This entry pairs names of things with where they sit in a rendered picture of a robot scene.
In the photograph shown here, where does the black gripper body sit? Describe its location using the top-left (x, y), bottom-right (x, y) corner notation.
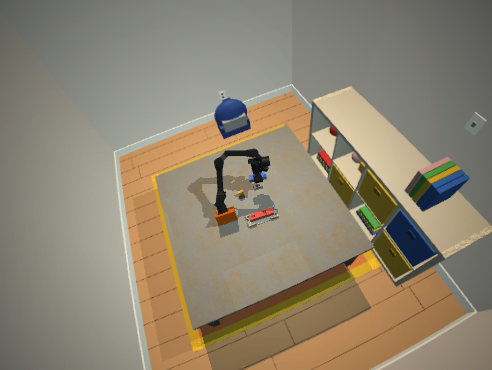
top-left (252, 166), bottom-right (263, 183)

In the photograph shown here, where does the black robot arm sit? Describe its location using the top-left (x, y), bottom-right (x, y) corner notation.
top-left (214, 148), bottom-right (270, 215)

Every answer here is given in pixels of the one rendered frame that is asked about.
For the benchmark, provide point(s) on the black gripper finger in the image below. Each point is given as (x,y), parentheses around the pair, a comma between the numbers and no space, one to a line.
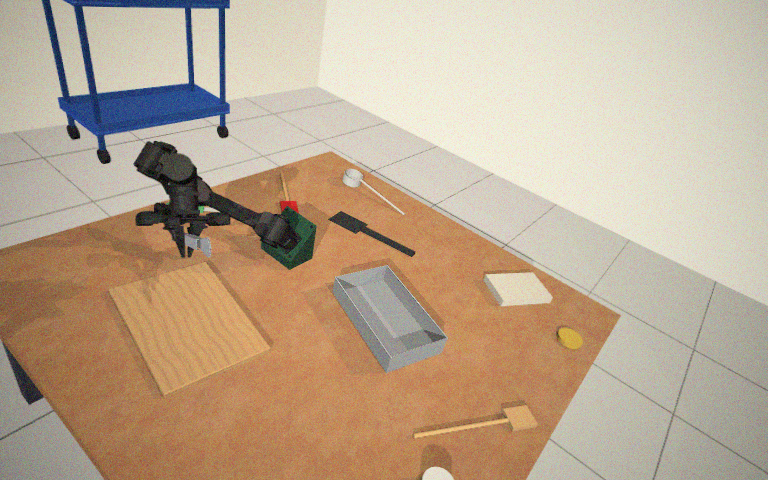
(195,230)
(177,232)

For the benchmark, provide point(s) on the cream flat square slab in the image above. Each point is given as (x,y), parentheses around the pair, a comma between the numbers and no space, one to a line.
(517,289)

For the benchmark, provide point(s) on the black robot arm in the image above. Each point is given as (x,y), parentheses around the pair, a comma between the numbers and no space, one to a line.
(160,161)

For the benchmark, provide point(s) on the yellow flat round disc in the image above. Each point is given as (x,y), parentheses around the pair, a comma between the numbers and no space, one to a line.
(569,338)

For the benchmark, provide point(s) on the black spatula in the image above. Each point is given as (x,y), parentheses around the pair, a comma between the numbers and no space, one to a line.
(354,225)

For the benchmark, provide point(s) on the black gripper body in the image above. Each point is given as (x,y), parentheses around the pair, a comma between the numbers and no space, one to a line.
(183,203)

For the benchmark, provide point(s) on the grey cylinder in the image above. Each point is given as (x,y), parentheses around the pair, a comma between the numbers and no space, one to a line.
(437,473)

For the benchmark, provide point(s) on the light brown wooden board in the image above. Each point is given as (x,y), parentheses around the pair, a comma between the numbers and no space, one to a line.
(187,327)

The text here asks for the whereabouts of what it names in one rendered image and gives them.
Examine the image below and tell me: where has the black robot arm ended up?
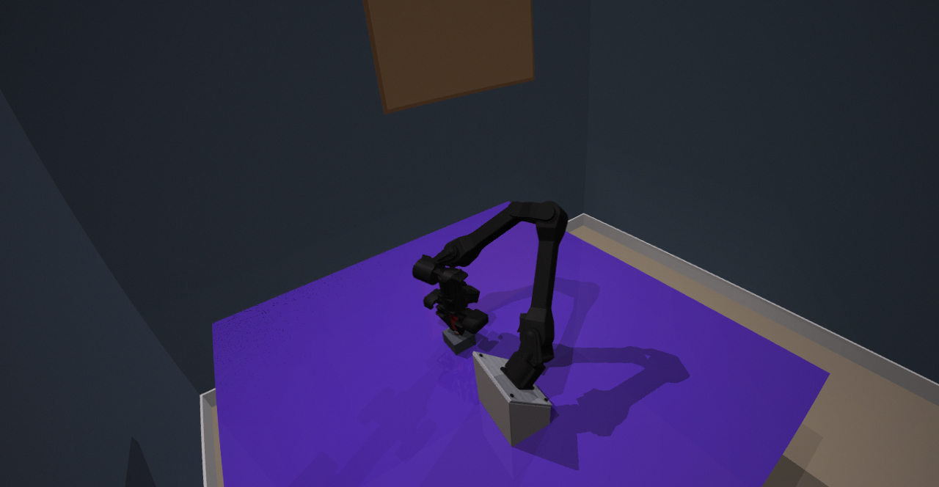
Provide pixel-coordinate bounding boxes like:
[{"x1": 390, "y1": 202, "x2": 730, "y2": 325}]
[{"x1": 412, "y1": 201, "x2": 568, "y2": 390}]

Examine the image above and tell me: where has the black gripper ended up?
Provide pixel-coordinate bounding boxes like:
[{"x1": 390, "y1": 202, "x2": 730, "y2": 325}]
[{"x1": 423, "y1": 288, "x2": 489, "y2": 335}]

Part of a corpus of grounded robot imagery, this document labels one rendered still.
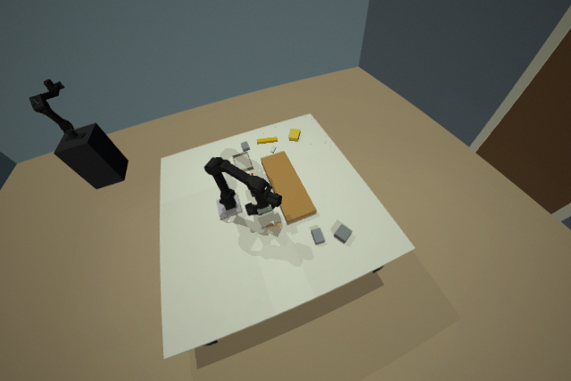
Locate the yellow rectangular block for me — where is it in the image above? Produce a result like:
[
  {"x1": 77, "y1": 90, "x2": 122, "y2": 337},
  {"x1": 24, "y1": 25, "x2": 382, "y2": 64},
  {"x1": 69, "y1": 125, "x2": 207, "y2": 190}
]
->
[{"x1": 289, "y1": 128, "x2": 301, "y2": 141}]

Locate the tan wooden floor panel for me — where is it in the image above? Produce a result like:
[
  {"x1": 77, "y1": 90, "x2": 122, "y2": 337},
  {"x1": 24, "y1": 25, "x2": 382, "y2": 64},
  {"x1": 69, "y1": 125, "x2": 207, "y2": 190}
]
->
[{"x1": 261, "y1": 151, "x2": 317, "y2": 224}]

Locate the yellow rectangular bar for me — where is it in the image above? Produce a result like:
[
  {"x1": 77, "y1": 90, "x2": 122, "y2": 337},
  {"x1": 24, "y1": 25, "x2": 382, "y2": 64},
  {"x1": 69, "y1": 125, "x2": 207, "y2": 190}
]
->
[{"x1": 257, "y1": 137, "x2": 277, "y2": 144}]

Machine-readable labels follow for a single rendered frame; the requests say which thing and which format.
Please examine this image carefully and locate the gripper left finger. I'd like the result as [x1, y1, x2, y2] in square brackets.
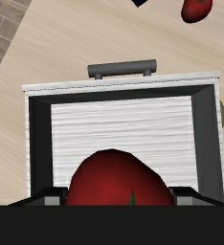
[8, 187, 69, 207]

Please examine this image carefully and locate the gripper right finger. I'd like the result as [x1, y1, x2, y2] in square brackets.
[168, 187, 224, 207]

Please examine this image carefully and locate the red tomato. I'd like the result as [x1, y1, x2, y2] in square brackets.
[180, 0, 213, 24]
[64, 148, 175, 207]

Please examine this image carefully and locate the open white drawer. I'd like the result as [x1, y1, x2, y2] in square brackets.
[21, 58, 224, 205]

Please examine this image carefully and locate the yellow round object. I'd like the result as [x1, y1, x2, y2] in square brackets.
[219, 99, 224, 129]

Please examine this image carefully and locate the dark blue object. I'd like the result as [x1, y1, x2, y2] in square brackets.
[131, 0, 149, 9]

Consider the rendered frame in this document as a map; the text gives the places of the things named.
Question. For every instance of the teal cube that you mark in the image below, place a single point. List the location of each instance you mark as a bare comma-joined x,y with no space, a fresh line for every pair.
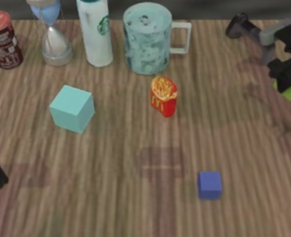
71,109

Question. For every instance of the small blue cube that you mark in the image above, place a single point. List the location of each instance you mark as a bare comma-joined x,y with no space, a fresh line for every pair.
209,185

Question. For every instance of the red french fries toy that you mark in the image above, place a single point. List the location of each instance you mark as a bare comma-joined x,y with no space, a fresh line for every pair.
164,98

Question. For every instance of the red labelled can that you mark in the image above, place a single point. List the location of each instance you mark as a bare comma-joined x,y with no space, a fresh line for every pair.
3,42

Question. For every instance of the blue sand hourglass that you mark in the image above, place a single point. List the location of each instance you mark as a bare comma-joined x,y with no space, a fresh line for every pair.
54,44

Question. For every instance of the teal marbled mug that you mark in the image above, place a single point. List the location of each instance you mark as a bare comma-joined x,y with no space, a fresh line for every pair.
146,42

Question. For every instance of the white Starbucks tumbler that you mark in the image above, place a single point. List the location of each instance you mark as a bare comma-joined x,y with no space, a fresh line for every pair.
96,37

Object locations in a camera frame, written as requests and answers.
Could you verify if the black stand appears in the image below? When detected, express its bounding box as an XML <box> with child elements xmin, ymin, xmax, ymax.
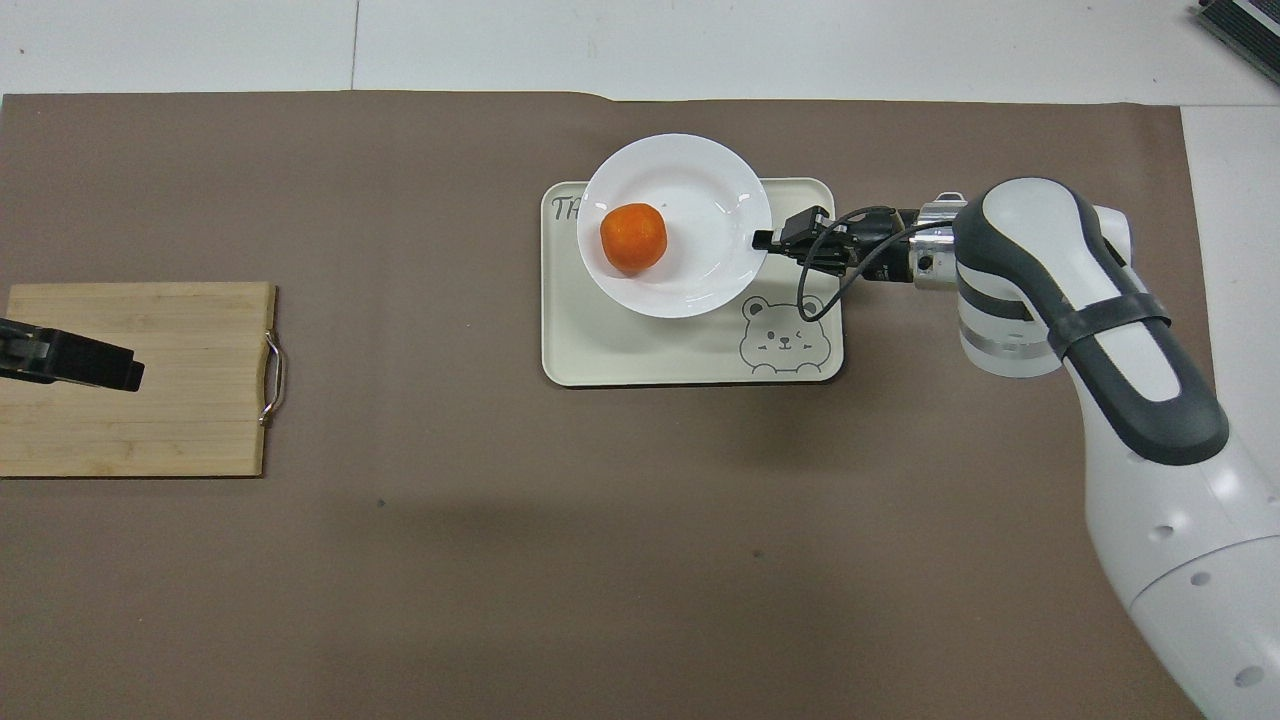
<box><xmin>1195</xmin><ymin>0</ymin><xmax>1280</xmax><ymax>58</ymax></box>

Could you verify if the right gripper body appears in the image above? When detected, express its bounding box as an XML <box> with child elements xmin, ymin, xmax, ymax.
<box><xmin>846</xmin><ymin>207</ymin><xmax>917</xmax><ymax>287</ymax></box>

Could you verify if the white round plate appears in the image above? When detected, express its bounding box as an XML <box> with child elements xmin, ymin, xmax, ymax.
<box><xmin>577</xmin><ymin>133</ymin><xmax>774</xmax><ymax>320</ymax></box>

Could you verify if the black cable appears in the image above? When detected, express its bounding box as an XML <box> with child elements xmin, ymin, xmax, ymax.
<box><xmin>797</xmin><ymin>206</ymin><xmax>959</xmax><ymax>323</ymax></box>

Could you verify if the bamboo cutting board with handle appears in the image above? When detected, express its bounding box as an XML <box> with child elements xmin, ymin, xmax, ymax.
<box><xmin>0</xmin><ymin>281</ymin><xmax>288</xmax><ymax>479</ymax></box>

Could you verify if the orange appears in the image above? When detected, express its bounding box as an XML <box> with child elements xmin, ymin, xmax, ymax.
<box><xmin>600</xmin><ymin>203</ymin><xmax>669</xmax><ymax>278</ymax></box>

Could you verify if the cream tray with bear drawing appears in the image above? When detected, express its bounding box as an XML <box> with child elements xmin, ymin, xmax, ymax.
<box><xmin>541</xmin><ymin>178</ymin><xmax>846</xmax><ymax>388</ymax></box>

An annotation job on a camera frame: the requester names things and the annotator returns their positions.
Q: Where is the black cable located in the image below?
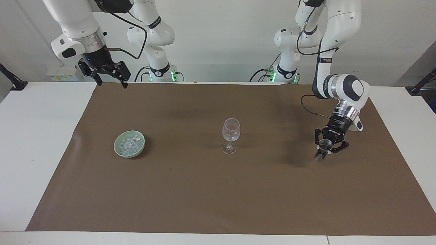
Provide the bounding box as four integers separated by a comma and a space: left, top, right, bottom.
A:
296, 0, 340, 56
248, 63, 274, 82
102, 6, 148, 60
300, 94, 335, 120
134, 66, 151, 83

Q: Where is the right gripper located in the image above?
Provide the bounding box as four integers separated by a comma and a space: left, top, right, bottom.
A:
77, 45, 132, 89

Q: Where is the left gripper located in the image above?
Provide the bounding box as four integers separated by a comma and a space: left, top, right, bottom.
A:
314, 114, 354, 154

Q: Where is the clear wine glass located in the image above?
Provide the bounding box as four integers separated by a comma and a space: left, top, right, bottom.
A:
222, 118, 241, 155

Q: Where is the small clear glass cup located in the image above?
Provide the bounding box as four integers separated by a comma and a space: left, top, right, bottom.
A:
314, 139, 333, 163

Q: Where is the clear ice cubes heap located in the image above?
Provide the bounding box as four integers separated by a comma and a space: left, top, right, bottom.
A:
119, 135, 143, 156

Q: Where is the green ceramic bowl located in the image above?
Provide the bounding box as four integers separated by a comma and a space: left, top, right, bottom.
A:
113, 130, 146, 159

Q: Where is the black stand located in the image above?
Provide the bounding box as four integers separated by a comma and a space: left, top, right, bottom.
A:
0, 63, 29, 91
405, 68, 436, 96

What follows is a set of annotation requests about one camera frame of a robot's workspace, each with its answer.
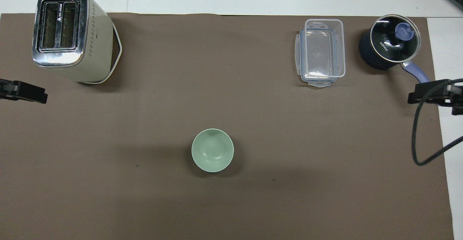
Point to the light green bowl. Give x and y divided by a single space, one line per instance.
212 150

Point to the clear lid with blue rim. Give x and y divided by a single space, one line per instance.
318 83

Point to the clear plastic food container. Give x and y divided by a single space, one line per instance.
323 48

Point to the cream and chrome toaster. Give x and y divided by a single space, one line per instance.
92 48

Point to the glass pot lid, purple knob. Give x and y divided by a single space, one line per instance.
390 42

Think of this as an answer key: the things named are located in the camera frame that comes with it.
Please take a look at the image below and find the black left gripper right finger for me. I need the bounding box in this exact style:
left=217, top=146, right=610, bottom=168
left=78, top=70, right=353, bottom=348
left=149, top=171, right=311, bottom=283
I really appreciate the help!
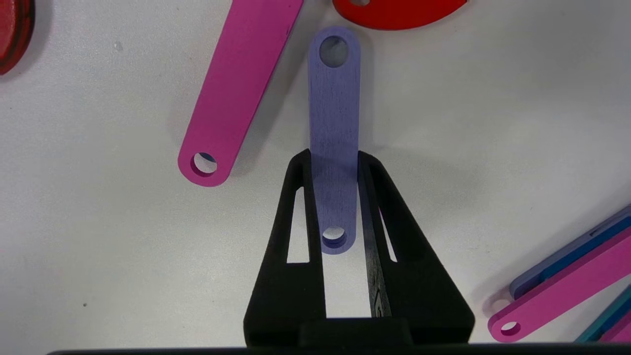
left=357, top=150, right=475, bottom=344

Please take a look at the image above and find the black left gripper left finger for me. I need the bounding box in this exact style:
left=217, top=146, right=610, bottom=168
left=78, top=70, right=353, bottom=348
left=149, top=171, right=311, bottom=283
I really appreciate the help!
left=244, top=149, right=326, bottom=346

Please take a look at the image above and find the purple short bar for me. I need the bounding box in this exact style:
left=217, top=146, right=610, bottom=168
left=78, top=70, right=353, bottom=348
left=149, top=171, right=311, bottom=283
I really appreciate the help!
left=308, top=26, right=361, bottom=255

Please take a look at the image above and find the red half-ring piece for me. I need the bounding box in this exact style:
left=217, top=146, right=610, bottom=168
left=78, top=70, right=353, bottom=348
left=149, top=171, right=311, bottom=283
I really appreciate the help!
left=333, top=0, right=468, bottom=31
left=0, top=0, right=36, bottom=75
---
▶ **Task instructions**: Reproduce verbatim the lines above, from the line with "Could you verify if the cream" through the line with "Q: Where is the black cable".

▶ **Written response**:
Could you verify if the cream tray with bear drawing appears in the image above? When detected, express its bounding box as an XML <box> with child elements xmin, ymin, xmax, ymax.
<box><xmin>541</xmin><ymin>178</ymin><xmax>846</xmax><ymax>388</ymax></box>

An annotation job on a camera frame: the requester names things and the annotator returns their positions.
Q: Where is the black cable located in the image below?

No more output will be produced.